• Directions
Copy every entry. Do not alter a single word.

════

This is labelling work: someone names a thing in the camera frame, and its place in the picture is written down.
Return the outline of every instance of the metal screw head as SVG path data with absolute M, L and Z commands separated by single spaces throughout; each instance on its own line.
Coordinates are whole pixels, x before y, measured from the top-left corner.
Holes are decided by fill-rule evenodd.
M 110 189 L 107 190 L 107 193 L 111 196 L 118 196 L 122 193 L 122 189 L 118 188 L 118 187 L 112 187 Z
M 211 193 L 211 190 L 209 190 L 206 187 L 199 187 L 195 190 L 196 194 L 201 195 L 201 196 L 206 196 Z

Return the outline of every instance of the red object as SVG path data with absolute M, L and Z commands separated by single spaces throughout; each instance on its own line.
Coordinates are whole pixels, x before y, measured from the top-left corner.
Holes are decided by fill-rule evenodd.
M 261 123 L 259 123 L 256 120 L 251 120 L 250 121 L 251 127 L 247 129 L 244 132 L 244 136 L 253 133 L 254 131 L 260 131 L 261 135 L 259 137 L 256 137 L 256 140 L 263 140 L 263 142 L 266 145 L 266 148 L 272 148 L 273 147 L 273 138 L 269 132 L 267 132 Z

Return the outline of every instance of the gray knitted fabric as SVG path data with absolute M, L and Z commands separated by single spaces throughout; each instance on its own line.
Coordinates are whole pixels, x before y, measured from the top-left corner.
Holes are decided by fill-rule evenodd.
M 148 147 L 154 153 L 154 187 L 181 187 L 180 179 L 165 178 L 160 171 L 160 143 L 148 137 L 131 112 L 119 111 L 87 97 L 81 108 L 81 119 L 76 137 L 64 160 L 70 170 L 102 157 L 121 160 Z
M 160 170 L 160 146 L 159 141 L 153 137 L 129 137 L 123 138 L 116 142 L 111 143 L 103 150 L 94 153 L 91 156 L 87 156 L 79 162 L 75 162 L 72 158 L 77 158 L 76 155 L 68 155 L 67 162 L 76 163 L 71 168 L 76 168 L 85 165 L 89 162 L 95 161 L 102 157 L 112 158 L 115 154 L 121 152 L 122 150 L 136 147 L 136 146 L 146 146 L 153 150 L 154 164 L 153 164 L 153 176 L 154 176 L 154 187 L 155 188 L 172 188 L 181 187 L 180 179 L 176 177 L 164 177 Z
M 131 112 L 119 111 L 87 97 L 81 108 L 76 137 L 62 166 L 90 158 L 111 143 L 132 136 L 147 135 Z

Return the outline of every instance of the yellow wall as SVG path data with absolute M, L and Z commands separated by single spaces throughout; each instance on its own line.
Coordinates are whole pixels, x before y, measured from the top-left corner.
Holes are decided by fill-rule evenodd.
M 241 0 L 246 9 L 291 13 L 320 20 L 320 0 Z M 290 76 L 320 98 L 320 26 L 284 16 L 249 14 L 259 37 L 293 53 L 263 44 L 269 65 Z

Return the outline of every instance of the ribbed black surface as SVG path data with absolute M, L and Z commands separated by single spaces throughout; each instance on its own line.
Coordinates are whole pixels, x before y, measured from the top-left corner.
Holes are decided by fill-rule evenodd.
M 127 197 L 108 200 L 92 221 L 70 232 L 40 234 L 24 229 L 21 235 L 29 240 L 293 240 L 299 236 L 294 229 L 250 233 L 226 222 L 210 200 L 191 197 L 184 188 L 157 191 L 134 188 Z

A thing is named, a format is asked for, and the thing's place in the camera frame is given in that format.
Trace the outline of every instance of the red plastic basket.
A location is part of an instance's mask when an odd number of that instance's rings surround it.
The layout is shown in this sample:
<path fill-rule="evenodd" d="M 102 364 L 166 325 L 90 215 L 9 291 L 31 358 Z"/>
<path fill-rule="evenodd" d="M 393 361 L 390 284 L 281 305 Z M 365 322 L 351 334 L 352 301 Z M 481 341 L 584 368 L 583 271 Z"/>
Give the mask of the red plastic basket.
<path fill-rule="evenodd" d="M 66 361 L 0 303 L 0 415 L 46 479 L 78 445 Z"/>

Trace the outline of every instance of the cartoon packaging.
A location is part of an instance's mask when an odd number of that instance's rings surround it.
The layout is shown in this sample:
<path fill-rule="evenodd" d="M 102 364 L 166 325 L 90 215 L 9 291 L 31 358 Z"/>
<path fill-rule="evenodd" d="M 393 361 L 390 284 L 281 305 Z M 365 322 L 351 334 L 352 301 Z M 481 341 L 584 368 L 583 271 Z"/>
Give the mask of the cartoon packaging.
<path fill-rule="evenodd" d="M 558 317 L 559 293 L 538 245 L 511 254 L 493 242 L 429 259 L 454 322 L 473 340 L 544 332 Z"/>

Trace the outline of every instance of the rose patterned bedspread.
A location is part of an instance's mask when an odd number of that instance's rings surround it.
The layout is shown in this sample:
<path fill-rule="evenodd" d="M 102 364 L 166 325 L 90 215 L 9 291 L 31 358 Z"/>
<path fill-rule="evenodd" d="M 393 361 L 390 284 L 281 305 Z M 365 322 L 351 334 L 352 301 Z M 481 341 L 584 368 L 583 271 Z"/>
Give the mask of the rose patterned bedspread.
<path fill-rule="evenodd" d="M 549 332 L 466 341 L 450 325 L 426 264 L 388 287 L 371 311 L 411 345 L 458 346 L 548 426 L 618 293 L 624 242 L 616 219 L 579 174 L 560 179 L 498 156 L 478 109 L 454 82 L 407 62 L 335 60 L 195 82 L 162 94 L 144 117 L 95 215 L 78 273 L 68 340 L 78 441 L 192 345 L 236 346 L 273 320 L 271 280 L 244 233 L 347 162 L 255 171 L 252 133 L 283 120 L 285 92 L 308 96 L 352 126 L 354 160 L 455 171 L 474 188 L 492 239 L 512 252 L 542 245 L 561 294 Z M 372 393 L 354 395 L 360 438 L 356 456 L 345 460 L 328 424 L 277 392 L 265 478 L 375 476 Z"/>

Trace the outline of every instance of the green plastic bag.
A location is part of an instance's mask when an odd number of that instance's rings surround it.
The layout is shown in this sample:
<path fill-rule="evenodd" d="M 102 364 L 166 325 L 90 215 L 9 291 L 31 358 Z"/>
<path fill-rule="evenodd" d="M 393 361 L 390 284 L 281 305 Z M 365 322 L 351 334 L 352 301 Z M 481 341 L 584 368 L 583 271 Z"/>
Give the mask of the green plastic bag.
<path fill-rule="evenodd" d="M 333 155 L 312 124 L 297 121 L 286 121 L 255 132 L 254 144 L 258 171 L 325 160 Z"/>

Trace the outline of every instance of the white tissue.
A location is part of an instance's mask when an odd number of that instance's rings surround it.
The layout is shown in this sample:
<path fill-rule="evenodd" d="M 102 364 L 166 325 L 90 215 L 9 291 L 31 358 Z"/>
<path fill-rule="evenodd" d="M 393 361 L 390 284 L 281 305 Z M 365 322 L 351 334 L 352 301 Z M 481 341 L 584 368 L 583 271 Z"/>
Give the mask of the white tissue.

════

• Answer for this exercise
This is labelling work: someone names a thing in the camera frame, and its place in the picture is written down.
Return the outline of every instance of the metal screw head as SVG path data with absolute M, L and Z commands separated by single spaces throughout; each instance on its own line.
Coordinates are whole pixels, x before y, measured from the top-left corner.
Holes are decided by fill-rule evenodd.
M 110 189 L 107 190 L 107 193 L 111 196 L 118 196 L 122 193 L 122 189 L 118 188 L 118 187 L 112 187 Z
M 211 193 L 211 190 L 209 190 L 206 187 L 199 187 L 195 190 L 196 194 L 201 195 L 201 196 L 206 196 Z

Return the outline of every instance of the red object as SVG path data with absolute M, L and Z commands separated by single spaces throughout; each instance on its own line.
Coordinates are whole pixels, x before y, measured from the top-left corner.
Holes are decided by fill-rule evenodd.
M 261 123 L 259 123 L 256 120 L 251 120 L 250 121 L 251 127 L 247 129 L 244 132 L 244 136 L 253 133 L 254 131 L 260 131 L 261 135 L 259 137 L 256 137 L 256 140 L 263 140 L 263 142 L 266 145 L 266 148 L 272 148 L 273 147 L 273 138 L 269 132 L 267 132 Z

Return the outline of every instance of the gray knitted fabric as SVG path data with absolute M, L and Z commands separated by single spaces throughout; each instance on its own line.
Coordinates are whole pixels, x before y, measured from the top-left corner.
Holes are decided by fill-rule evenodd.
M 148 147 L 154 153 L 154 187 L 181 187 L 180 179 L 165 178 L 160 171 L 160 143 L 148 137 L 131 112 L 119 111 L 87 97 L 81 108 L 81 119 L 76 137 L 64 160 L 70 170 L 102 157 L 121 160 Z
M 160 170 L 160 146 L 159 141 L 153 137 L 129 137 L 123 138 L 116 142 L 111 143 L 103 150 L 94 153 L 91 156 L 87 156 L 79 162 L 75 162 L 72 158 L 77 158 L 76 155 L 68 155 L 67 162 L 76 163 L 71 168 L 76 168 L 85 165 L 89 162 L 95 161 L 102 157 L 112 158 L 115 154 L 121 152 L 122 150 L 136 147 L 136 146 L 146 146 L 153 150 L 154 164 L 153 164 L 153 176 L 154 176 L 154 187 L 155 188 L 172 188 L 181 187 L 180 179 L 176 177 L 164 177 Z
M 131 112 L 119 111 L 87 97 L 81 108 L 76 137 L 62 166 L 90 158 L 111 143 L 132 136 L 147 135 Z

Return the outline of every instance of the yellow wall as SVG path data with absolute M, L and Z commands separated by single spaces throughout; each instance on its own line.
Coordinates are whole pixels, x before y, measured from the top-left corner.
Holes are decided by fill-rule evenodd.
M 241 0 L 246 9 L 291 13 L 320 20 L 320 0 Z M 290 76 L 320 98 L 320 26 L 284 16 L 249 14 L 259 37 L 293 53 L 263 44 L 269 65 Z

Return the outline of every instance of the ribbed black surface as SVG path data with absolute M, L and Z commands separated by single spaces throughout; each instance on its own line.
Coordinates are whole pixels, x before y, measured from the top-left corner.
Holes are decided by fill-rule evenodd.
M 127 197 L 108 200 L 92 221 L 70 232 L 40 234 L 24 229 L 21 235 L 29 240 L 293 240 L 299 236 L 294 229 L 250 233 L 226 222 L 210 200 L 191 197 L 184 188 L 157 191 L 134 188 Z

A thing is named, a format is asked for, and the thing's place in the camera frame is given in that format.
Trace the outline of every instance of the red plastic basket.
A location is part of an instance's mask when an odd number of that instance's rings surround it.
The layout is shown in this sample:
<path fill-rule="evenodd" d="M 102 364 L 166 325 L 90 215 L 9 291 L 31 358 Z"/>
<path fill-rule="evenodd" d="M 393 361 L 390 284 L 281 305 Z M 365 322 L 351 334 L 352 301 Z M 481 341 L 584 368 L 583 271 Z"/>
Give the mask of the red plastic basket.
<path fill-rule="evenodd" d="M 66 361 L 0 303 L 0 415 L 46 479 L 78 445 Z"/>

Trace the outline of every instance of the cartoon packaging.
A location is part of an instance's mask when an odd number of that instance's rings surround it.
The layout is shown in this sample:
<path fill-rule="evenodd" d="M 102 364 L 166 325 L 90 215 L 9 291 L 31 358 Z"/>
<path fill-rule="evenodd" d="M 393 361 L 390 284 L 281 305 Z M 365 322 L 351 334 L 352 301 Z M 481 341 L 584 368 L 583 271 Z"/>
Give the mask of the cartoon packaging.
<path fill-rule="evenodd" d="M 558 317 L 559 293 L 538 245 L 511 254 L 493 242 L 429 259 L 454 322 L 473 340 L 544 332 Z"/>

Trace the outline of every instance of the rose patterned bedspread.
A location is part of an instance's mask when an odd number of that instance's rings surround it.
The layout is shown in this sample:
<path fill-rule="evenodd" d="M 102 364 L 166 325 L 90 215 L 9 291 L 31 358 Z"/>
<path fill-rule="evenodd" d="M 393 361 L 390 284 L 281 305 Z M 365 322 L 351 334 L 352 301 Z M 481 341 L 584 368 L 583 271 Z"/>
Give the mask of the rose patterned bedspread.
<path fill-rule="evenodd" d="M 549 332 L 466 341 L 450 325 L 426 264 L 388 287 L 371 311 L 411 345 L 458 346 L 548 426 L 618 293 L 624 242 L 616 219 L 579 174 L 560 179 L 498 156 L 478 109 L 454 82 L 407 62 L 335 60 L 195 82 L 162 94 L 144 117 L 95 215 L 78 273 L 68 340 L 78 441 L 192 345 L 236 346 L 273 320 L 271 280 L 244 233 L 347 162 L 255 171 L 252 133 L 283 120 L 285 92 L 308 96 L 352 126 L 354 160 L 455 171 L 474 188 L 492 239 L 512 252 L 542 245 L 561 294 Z M 372 393 L 354 395 L 360 438 L 356 456 L 345 460 L 328 424 L 277 392 L 265 478 L 375 476 Z"/>

Trace the outline of every instance of the green plastic bag.
A location is part of an instance's mask when an odd number of that instance's rings surround it.
The layout is shown in this sample:
<path fill-rule="evenodd" d="M 102 364 L 166 325 L 90 215 L 9 291 L 31 358 Z"/>
<path fill-rule="evenodd" d="M 393 361 L 390 284 L 281 305 Z M 365 322 L 351 334 L 352 301 Z M 481 341 L 584 368 L 583 271 Z"/>
Give the mask of the green plastic bag.
<path fill-rule="evenodd" d="M 333 155 L 312 124 L 297 121 L 286 121 L 255 132 L 254 144 L 258 171 L 325 160 Z"/>

Trace the outline of every instance of the white tissue.
A location is part of an instance's mask when an odd number of that instance's rings surround it.
The layout is shown in this sample:
<path fill-rule="evenodd" d="M 102 364 L 166 325 L 90 215 L 9 291 L 31 358 Z"/>
<path fill-rule="evenodd" d="M 393 361 L 390 284 L 281 305 Z M 365 322 L 351 334 L 352 301 Z M 481 341 L 584 368 L 583 271 Z"/>
Give the mask of the white tissue.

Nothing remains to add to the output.